§ TASK REQUIREMENTS:
Find the line with "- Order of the" in the listing below. Write it out exactly, along with every later line up to the final one.

§ ENTRIES PROVIDED:
··········
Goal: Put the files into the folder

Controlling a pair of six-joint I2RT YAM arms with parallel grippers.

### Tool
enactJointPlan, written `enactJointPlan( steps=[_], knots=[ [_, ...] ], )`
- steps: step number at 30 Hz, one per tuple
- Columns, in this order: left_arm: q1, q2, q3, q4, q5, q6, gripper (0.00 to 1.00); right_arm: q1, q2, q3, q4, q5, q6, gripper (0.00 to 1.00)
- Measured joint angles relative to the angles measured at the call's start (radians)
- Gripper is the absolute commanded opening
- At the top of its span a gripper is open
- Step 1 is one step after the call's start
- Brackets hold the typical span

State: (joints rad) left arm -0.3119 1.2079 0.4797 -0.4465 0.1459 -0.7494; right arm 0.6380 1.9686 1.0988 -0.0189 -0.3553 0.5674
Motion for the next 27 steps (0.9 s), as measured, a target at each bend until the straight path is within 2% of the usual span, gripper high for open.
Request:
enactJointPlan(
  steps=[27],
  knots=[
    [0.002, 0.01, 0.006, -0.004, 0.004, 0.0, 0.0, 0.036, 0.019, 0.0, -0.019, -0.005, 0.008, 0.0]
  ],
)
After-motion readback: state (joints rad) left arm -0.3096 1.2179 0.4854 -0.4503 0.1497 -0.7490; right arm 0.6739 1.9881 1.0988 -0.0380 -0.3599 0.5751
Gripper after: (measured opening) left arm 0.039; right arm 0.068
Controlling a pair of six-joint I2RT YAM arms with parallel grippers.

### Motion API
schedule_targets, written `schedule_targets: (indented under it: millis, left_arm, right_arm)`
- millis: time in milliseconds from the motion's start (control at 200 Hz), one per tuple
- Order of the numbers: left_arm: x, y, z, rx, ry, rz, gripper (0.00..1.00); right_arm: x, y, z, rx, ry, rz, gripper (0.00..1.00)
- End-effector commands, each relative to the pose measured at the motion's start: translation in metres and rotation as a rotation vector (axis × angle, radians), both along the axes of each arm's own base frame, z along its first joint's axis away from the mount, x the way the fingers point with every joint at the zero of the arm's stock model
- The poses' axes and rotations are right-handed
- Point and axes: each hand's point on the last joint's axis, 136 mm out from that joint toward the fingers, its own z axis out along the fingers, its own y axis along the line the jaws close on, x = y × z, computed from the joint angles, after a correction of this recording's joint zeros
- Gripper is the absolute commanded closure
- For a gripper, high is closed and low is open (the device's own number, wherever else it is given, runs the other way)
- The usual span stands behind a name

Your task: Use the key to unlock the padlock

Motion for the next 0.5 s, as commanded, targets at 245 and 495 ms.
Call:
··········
§ ANSWER TO THE PROBLEM:
- Order of the numbers: left_arm: x, y, z, rx, ry, rz, gripper (0.00..1.00); right_arm: x, y, z, rx, ry, rz, gripper (0.00..1.00)
- End-effector commands, each relative to the pose measured at the motion's start: translation in metres and rotation as a rotation vector (axis × angle, radians), both along the axes of each arm's own base frame, z along its first joint's axis away from the mount, x the way the fingers point with every joint at the zero of the arm's stock model
- The poses' axes and rotations are right-handed
- Point and axes: each hand's point on the last joint's axis, 136 mm out from that joint toward the fingers, its own z axis out along the fingers, its own y axis along the line the jaws close on, x = y × z, computed from the joint angles, after a correction of this recording's joint zeros
- Gripper is the absolute commanded closure
- For a gripper, high is closed and low is open (the device's own number, wherever else it is given, runs the other way)
- The usual span stands behind a name

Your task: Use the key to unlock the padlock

Motion for the next 0.5 s, as commanded, targets at 245 and 495 ms.
Call:

No further output is required here.